• About this exercise
Give the data again exactly as it is written.

• Recorded information
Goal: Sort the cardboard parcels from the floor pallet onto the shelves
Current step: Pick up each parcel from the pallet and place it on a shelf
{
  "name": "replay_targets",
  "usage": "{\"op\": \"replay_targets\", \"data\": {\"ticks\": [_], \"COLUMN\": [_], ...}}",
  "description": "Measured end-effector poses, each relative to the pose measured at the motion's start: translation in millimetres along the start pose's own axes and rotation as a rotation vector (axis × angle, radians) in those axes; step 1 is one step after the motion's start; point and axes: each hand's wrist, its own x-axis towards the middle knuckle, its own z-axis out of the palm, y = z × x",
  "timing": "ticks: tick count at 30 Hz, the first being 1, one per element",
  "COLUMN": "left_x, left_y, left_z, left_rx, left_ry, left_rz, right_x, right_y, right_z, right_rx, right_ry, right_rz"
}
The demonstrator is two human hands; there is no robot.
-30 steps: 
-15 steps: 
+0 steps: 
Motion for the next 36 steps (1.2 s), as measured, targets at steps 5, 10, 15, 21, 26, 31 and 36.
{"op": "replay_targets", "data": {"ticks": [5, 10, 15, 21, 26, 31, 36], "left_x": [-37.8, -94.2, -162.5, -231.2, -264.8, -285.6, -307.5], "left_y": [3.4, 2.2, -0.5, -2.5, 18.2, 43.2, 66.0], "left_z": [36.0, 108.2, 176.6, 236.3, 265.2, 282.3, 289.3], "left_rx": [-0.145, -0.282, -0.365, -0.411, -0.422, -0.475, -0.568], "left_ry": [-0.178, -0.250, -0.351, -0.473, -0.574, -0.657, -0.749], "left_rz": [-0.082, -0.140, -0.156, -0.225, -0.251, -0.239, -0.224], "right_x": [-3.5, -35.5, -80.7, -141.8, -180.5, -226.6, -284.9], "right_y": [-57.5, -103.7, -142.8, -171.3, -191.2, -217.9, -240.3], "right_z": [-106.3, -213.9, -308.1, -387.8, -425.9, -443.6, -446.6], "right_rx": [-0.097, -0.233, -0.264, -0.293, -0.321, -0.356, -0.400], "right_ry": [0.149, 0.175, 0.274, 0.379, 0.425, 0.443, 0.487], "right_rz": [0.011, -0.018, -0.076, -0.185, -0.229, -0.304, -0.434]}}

• Exercise output
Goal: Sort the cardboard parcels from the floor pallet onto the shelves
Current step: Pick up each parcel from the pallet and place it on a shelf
{
  "name": "replay_targets",
  "usage": "{\"op\": \"replay_targets\", \"data\": {\"ticks\": [_], \"COLUMN\": [_], ...}}",
  "description": "Measured end-effector poses, each relative to the pose measured at the motion's start: translation in millimetres along the start pose's own axes and rotation as a rotation vector (axis × angle, radians) in those axes; step 1 is one step after the motion's start; point and axes: each hand's wrist, its own x-axis towards the middle knuckle, its own z-axis out of the palm, y = z × x",
  "timing": "ticks: tick count at 30 Hz, the first being 1, one per element",
  "COLUMN": "left_x, left_y, left_z, left_rx, left_ry, left_rz, right_x, right_y, right_z, right_rx, right_ry, right_rz"
}
The demonstrator is two human hands; there is no robot.
-30 steps: 
-15 steps: 
+0 steps: 
Motion for the next 36 steps (1.2 s), as measured, targets at steps 5, 10, 15, 21, 26, 31 and 36.
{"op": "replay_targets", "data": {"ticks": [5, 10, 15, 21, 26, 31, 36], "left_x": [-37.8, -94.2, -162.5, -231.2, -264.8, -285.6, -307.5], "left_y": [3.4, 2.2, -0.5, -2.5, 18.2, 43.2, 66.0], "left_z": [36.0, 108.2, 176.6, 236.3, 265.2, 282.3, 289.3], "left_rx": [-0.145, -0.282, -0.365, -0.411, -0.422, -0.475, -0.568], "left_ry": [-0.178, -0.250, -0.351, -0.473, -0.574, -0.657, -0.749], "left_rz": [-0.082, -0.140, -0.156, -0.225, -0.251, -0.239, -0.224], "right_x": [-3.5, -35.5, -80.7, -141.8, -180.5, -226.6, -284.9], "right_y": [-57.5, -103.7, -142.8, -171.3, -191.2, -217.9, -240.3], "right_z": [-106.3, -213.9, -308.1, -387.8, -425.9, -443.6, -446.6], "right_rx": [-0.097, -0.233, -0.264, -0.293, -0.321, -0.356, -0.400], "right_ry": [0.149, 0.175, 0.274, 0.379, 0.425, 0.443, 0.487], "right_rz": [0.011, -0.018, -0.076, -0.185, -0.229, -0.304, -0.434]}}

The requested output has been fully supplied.